_BRIEF_
All of the entries below are to be retyped exactly.

DATA TO USE Block Start

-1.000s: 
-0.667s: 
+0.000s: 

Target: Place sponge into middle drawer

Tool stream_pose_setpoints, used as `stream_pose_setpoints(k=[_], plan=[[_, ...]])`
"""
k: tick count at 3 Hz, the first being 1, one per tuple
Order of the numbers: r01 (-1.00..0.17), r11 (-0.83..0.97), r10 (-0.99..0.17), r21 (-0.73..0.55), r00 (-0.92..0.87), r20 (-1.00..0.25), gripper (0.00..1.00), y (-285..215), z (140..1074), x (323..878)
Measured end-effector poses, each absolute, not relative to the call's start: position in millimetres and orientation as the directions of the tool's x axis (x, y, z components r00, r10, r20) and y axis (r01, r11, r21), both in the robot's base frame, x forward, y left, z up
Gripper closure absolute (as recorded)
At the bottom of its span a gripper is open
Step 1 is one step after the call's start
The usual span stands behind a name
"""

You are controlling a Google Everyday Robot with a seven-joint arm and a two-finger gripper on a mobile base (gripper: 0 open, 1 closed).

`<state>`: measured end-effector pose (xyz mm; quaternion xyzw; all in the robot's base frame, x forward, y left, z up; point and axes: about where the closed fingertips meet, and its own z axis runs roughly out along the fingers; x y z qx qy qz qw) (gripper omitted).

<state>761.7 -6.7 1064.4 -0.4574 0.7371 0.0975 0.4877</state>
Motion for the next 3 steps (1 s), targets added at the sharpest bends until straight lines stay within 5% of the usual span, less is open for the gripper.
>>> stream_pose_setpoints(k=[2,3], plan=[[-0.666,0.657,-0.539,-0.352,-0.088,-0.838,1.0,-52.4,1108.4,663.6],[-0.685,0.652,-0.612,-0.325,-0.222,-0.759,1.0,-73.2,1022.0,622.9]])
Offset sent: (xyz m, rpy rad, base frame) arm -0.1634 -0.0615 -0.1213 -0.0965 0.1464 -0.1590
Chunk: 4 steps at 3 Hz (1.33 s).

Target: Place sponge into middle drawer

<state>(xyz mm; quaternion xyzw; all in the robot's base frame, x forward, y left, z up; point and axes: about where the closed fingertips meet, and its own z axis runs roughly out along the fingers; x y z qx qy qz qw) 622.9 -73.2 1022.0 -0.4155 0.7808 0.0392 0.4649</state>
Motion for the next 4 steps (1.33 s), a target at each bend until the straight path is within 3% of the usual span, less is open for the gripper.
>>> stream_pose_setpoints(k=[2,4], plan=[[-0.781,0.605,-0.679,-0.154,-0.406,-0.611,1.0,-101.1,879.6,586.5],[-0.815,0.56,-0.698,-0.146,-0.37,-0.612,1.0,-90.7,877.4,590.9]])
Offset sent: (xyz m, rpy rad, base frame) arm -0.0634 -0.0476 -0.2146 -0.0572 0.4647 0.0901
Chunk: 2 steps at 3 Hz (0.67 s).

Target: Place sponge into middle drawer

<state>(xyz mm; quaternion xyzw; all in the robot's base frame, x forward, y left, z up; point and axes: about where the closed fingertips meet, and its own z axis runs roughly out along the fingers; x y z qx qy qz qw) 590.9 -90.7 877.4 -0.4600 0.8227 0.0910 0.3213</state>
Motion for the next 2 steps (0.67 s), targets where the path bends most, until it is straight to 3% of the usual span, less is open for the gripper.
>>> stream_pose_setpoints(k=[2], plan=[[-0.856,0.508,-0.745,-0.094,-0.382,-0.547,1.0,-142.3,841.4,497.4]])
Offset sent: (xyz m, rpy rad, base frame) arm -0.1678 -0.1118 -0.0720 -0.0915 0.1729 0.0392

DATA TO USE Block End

_ANSWER SPACE_
-1.000s: 
-0.667s: 
+0.000s: 

Target: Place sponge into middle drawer

Tool stream_pose_setpoints, used as `stream_pose_setpoints(k=[_], plan=[[_, ...]])`
"""
k: tick count at 3 Hz, the first being 1, one per tuple
Order of the numbers: r01 (-1.00..0.17), r11 (-0.83..0.97), r10 (-0.99..0.17), r21 (-0.73..0.55), r00 (-0.92..0.87), r20 (-1.00..0.25), gripper (0.00..1.00), y (-285..215), z (140..1074), x (323..878)
Measured end-effector poses, each absolute, not relative to the call's start: position in millimetres and orientation as the directions of the tool's x axis (x, y, z components r00, r10, r20) and y axis (r01, r11, r21), both in the robot's base frame, x forward, y left, z up
Gripper closure absolute (as recorded)
At the bottom of its span a gripper is open
Step 1 is one step after the call's start
The usual span stands behind a name
"""

You are controlling a Google Everyday Robot with a seven-joint arm and a two-finger gripper on a mobile base (gripper: 0 open, 1 closed).

`<state>`: measured end-effector pose (xyz mm; quaternion xyzw; all in the robot's base frame, x forward, y left, z up; point and axes: about where the closed fingertips meet, and its own z axis runs roughly out along the fingers; x y z qx qy qz qw) (gripper omitted).

<state>761.7 -6.7 1064.4 -0.4574 0.7371 0.0975 0.4877</state>
Motion for the next 3 steps (1 s), targets added at the sharpest bends until straight lines stay within 5% of the usual span, less is open for the gripper.
>>> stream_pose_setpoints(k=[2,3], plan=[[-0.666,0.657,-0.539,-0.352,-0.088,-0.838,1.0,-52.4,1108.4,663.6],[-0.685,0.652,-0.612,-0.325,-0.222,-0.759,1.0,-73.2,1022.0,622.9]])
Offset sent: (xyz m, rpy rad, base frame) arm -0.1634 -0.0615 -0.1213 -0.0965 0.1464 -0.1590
Chunk: 4 steps at 3 Hz (1.33 s).

Target: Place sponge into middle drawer

<state>(xyz mm; quaternion xyzw; all in the robot's base frame, x forward, y left, z up; point and axes: about where the closed fingertips meet, and its own z axis runs roughly out along the fingers; x y z qx qy qz qw) 622.9 -73.2 1022.0 -0.4155 0.7808 0.0392 0.4649</state>
Motion for the next 4 steps (1.33 s), a target at each bend until the straight path is within 3% of the usual span, less is open for the gripper.
>>> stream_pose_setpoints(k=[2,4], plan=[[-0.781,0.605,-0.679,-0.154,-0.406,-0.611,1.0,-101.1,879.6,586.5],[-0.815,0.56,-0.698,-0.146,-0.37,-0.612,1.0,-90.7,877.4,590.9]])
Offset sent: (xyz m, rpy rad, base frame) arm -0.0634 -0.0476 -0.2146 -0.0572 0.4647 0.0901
Chunk: 2 steps at 3 Hz (0.67 s).

Target: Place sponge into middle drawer

<state>(xyz mm; quaternion xyzw; all in the robot's base frame, x forward, y left, z up; point and axes: about where the closed fingertips meet, and its own z axis runs roughly out along the fingers; x y z qx qy qz qw) 590.9 -90.7 877.4 -0.4600 0.8227 0.0910 0.3213</state>
Motion for the next 2 steps (0.67 s), targets where the path bends most, until it is straight to 3% of the usual span, less is open for the gripper.
>>> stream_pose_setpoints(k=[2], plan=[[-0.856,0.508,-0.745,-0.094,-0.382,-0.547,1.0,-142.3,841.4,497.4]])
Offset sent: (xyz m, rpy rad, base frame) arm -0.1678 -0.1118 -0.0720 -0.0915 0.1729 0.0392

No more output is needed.